Extracted entries Block Start

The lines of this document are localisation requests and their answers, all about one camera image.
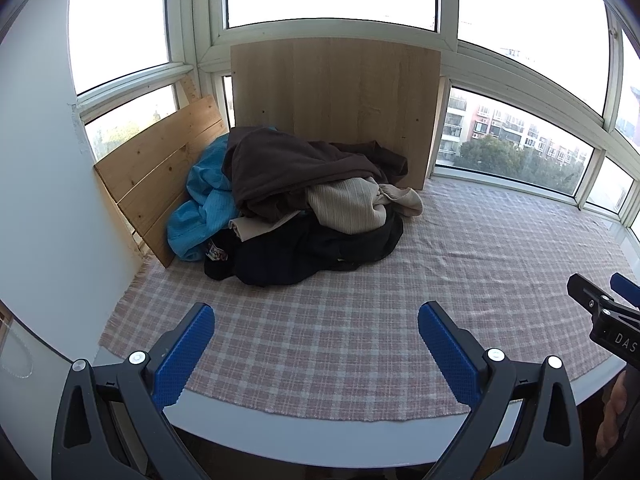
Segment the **tree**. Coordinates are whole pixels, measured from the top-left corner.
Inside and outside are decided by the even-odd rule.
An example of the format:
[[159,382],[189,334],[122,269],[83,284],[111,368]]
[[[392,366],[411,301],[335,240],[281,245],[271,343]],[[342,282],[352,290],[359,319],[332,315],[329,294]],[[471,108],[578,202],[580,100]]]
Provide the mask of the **tree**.
[[563,164],[532,148],[517,148],[508,140],[484,136],[460,146],[454,166],[522,180],[565,194],[573,194],[584,168],[580,162]]

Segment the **silver screw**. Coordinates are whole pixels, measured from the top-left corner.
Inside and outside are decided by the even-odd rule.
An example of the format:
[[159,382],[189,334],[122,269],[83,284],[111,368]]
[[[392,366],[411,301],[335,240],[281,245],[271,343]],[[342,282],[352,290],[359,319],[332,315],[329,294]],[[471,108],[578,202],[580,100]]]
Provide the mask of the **silver screw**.
[[555,355],[552,355],[549,359],[546,360],[549,363],[549,366],[552,368],[558,369],[562,368],[562,360]]
[[491,361],[500,362],[504,359],[504,352],[498,348],[491,348],[487,351],[487,355]]
[[84,361],[84,359],[78,359],[78,361],[74,361],[74,363],[71,365],[71,369],[75,372],[79,372],[80,370],[84,370],[85,366],[86,362]]
[[144,352],[133,352],[133,354],[131,354],[129,356],[129,362],[132,365],[139,365],[141,362],[143,362],[146,359],[146,354]]

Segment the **blue garment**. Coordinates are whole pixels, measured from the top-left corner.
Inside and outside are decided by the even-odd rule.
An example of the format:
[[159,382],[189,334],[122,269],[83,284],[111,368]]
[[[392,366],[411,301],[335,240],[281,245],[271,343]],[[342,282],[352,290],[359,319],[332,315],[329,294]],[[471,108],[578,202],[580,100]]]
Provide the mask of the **blue garment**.
[[192,197],[176,209],[166,224],[169,246],[181,260],[194,262],[204,257],[201,243],[239,216],[231,195],[231,183],[222,174],[228,134],[206,147],[187,177]]

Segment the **pile of clothes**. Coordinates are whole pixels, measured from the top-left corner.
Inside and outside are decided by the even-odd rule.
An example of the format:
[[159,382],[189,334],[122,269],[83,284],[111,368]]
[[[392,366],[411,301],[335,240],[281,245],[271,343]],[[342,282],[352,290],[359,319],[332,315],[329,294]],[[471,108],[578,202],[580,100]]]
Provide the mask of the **pile of clothes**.
[[402,216],[417,216],[404,156],[365,144],[308,142],[274,128],[232,128],[191,168],[167,224],[183,260],[207,276],[290,285],[318,270],[353,270],[389,255]]

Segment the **plaid tablecloth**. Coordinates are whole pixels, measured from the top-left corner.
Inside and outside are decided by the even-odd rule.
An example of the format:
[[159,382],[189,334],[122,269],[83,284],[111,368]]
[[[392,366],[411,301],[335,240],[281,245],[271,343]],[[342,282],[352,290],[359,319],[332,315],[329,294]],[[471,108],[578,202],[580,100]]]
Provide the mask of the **plaid tablecloth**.
[[331,420],[466,411],[418,335],[417,311],[427,300],[511,359],[560,356],[572,380],[607,359],[588,338],[590,317],[566,294],[574,272],[605,290],[612,273],[632,275],[593,216],[451,179],[428,181],[420,196],[424,213],[405,221],[391,256],[298,285],[215,282],[201,263],[176,260],[164,269],[150,258],[100,344],[121,357],[148,349],[204,301],[215,309],[216,333],[189,389],[265,412]]

Extracted entries Block End

Exercise aim
Above are the records; copy every one of them exactly and omit the images.

Output for this exercise
The lines of this document are localisation requests and their answers, all about one camera image.
Segment the **tree**. Coordinates are whole pixels, measured from the top-left corner.
Inside and outside are decided by the even-odd rule.
An example of the format:
[[159,382],[189,334],[122,269],[83,284],[111,368]]
[[[392,366],[411,301],[335,240],[281,245],[271,343]],[[342,282],[352,290],[359,319],[332,315],[329,294]],[[471,108],[578,202],[580,100]]]
Provide the mask of the **tree**.
[[563,164],[532,148],[517,148],[508,140],[484,136],[460,146],[454,166],[522,180],[565,194],[573,194],[584,168],[580,162]]

Segment the **silver screw**. Coordinates are whole pixels, measured from the top-left corner.
Inside and outside are decided by the even-odd rule.
An example of the format:
[[159,382],[189,334],[122,269],[83,284],[111,368]]
[[[392,366],[411,301],[335,240],[281,245],[271,343]],[[342,282],[352,290],[359,319],[332,315],[329,294]],[[471,108],[578,202],[580,100]]]
Provide the mask of the **silver screw**.
[[555,355],[552,355],[549,359],[546,360],[549,363],[549,366],[552,368],[558,369],[562,368],[562,360]]
[[491,361],[500,362],[504,359],[504,352],[498,348],[491,348],[487,351],[487,355]]
[[84,361],[84,359],[78,359],[78,361],[74,361],[74,363],[71,365],[71,369],[75,372],[79,372],[80,370],[84,370],[85,366],[86,362]]
[[144,352],[133,352],[133,354],[131,354],[129,356],[129,362],[132,365],[139,365],[141,362],[143,362],[146,359],[146,354]]

Segment the **blue garment**. Coordinates are whole pixels, measured from the top-left corner.
Inside and outside are decided by the even-odd rule.
An example of the format:
[[159,382],[189,334],[122,269],[83,284],[111,368]]
[[[392,366],[411,301],[335,240],[281,245],[271,343]],[[342,282],[352,290],[359,319],[332,315],[329,294]],[[471,108],[578,202],[580,100]]]
Provide the mask of the **blue garment**.
[[192,197],[176,209],[166,224],[169,246],[181,260],[194,262],[204,257],[201,243],[239,216],[231,195],[231,183],[222,174],[228,134],[206,147],[187,177]]

Segment the **pile of clothes**. Coordinates are whole pixels, measured from the top-left corner.
Inside and outside are decided by the even-odd rule.
An example of the format:
[[159,382],[189,334],[122,269],[83,284],[111,368]]
[[[392,366],[411,301],[335,240],[281,245],[271,343]],[[342,282],[352,290],[359,319],[332,315],[329,294]],[[471,108],[578,202],[580,100]]]
Provide the mask of the **pile of clothes**.
[[402,216],[417,216],[404,156],[365,144],[308,142],[274,128],[232,128],[191,168],[167,224],[183,260],[207,276],[290,285],[318,270],[353,270],[389,255]]

Segment the **plaid tablecloth**. Coordinates are whole pixels, measured from the top-left corner.
Inside and outside are decided by the even-odd rule.
An example of the format:
[[159,382],[189,334],[122,269],[83,284],[111,368]]
[[[392,366],[411,301],[335,240],[281,245],[271,343]],[[342,282],[352,290],[359,319],[332,315],[329,294]],[[471,108],[578,202],[580,100]]]
Provide the mask of the **plaid tablecloth**.
[[331,420],[466,411],[418,335],[417,311],[427,300],[511,359],[560,356],[572,380],[607,359],[588,338],[590,317],[566,294],[574,272],[605,290],[612,273],[632,275],[593,216],[451,179],[428,181],[420,196],[424,213],[405,221],[391,256],[298,285],[215,282],[201,263],[176,260],[164,269],[150,258],[100,344],[121,357],[148,349],[204,301],[215,309],[216,333],[189,389],[265,412]]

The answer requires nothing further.